The Cure for Pastoral Burnout

Pastors experience burnout to varying degrees. In some cases, it lasts for a season. In other cases, it lasts and lasts, resulting in an exit from ministry. Is there hope for the burned-out pastor? I’m convinced there is, and I believe it’s found in Christ Himself. Here are some simple words of counsel.

Look to Christ. A pastor’s identity isn’t found in moving sermons, growing numbers, or bustling churches. To seek status or self-validation in any of these things is an exercise in futility. We need an identity that’s derived from Christ alone. Because we’re one with Him through faith, we receive all the benefits and blessings that He purchased for us. As Thomas Brooks notes, “The weakest Christian is as much justified, as much pardoned, as much adopted, and as much united to Christ as the strongest, and has as much interest in Christ as the highest and noblest Christian that breathes.”[1]This is all the validation we need.

Trust in Christ. The apostle tells us that Christ sympathizes with “our weaknesses” (Heb. 4:15). He’s concerned about us, and He “has been tempted in all things as we are, yet without sin.” Because Christ sympathizes with us, we’re able to “draw near with confidence (Heb. 4:16). We’re free from a disbelief of acceptance that arises from a sense of our own unworthiness. When we draw near, we “receive mercy and find grace to help in time of need.” In other words, we receive assistance to deal with “our weaknesses.” When a pastor is overwhelmed with fears, failures, struggles, challenges, or disappointments, he must trust in Christ. Richard Sibbes declares, “What mercy may we not expect from so gracious a Mediator, who took our nature upon Himself that He might be gracious. He is a physician good at all diseases, especially at the binding up of a broken heart.”[2]

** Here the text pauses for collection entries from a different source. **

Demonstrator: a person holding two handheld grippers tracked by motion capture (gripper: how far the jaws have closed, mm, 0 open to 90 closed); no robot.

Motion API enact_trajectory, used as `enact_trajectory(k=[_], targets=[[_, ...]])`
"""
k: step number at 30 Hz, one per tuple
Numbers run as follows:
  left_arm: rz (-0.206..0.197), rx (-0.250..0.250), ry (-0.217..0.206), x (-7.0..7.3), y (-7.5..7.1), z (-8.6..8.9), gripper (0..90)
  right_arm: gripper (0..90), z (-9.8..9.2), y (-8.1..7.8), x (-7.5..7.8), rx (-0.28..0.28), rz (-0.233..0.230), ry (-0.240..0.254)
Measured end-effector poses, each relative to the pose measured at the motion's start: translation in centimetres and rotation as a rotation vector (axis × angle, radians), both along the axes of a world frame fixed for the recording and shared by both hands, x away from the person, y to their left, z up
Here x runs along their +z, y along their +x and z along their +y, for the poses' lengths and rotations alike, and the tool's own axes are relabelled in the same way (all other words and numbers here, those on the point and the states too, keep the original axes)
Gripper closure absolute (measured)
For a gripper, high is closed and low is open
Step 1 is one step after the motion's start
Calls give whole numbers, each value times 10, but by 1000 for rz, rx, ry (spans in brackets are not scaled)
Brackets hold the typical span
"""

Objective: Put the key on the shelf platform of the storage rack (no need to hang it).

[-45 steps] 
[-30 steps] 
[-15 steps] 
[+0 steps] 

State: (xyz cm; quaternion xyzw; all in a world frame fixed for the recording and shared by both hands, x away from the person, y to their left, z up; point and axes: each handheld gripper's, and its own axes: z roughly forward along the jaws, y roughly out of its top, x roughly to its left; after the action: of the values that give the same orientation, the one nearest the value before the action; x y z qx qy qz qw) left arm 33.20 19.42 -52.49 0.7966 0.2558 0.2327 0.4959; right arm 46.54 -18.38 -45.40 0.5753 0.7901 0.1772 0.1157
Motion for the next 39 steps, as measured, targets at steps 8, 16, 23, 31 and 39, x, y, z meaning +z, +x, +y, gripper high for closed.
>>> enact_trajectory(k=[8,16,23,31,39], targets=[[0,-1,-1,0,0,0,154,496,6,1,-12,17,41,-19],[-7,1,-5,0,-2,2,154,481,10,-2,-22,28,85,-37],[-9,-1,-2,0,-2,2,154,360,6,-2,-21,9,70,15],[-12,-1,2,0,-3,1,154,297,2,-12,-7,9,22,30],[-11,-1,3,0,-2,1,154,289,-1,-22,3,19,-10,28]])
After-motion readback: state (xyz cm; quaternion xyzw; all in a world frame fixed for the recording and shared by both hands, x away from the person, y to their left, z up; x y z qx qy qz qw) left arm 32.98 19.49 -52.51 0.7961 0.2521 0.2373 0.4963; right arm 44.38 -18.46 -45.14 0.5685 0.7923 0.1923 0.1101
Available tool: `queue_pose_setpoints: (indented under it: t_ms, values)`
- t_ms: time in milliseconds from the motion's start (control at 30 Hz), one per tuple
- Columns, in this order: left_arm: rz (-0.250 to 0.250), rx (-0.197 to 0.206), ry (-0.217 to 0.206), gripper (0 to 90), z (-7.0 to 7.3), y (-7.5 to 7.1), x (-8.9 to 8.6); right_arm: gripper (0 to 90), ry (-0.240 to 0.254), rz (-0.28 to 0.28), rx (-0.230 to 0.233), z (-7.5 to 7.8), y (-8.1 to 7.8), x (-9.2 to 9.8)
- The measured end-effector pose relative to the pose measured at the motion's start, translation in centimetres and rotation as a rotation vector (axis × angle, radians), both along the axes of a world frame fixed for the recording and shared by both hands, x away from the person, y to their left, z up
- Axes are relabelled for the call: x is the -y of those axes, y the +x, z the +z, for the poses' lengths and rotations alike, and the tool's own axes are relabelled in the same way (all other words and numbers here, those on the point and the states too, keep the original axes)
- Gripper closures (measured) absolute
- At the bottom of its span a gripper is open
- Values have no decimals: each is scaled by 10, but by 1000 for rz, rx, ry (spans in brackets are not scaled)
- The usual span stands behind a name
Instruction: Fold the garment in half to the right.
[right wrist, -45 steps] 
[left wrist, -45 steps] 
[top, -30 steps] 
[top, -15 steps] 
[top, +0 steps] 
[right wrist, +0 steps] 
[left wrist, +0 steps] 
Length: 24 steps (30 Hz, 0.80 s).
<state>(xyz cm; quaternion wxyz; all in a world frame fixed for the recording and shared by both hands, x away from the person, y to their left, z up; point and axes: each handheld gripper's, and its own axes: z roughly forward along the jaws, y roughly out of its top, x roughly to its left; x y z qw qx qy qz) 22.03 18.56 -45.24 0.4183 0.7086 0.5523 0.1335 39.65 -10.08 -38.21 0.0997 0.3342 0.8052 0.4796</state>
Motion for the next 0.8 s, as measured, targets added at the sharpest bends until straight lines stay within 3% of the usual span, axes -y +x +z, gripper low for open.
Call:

Celebrate the Gospel. Paul Tripp counsels, “As pastors who preach the gospel to others, we need to constantly preach the gospel to ourselves, as well.”[3] The gospel humbles us by showing us who we are before God, but it also gives us hope by pointing us to Christ. He lived the life we were required to live, and He died the death we were condemned to die. God is satisfied with us because He’s satisfied with Christ. The gospel reminds us “that if God loved us even to the point of death on a cross, He’ll provide strength to endure and hope to persevere through the incredible and humanly impossible calling of loving fellow sinners.”[4]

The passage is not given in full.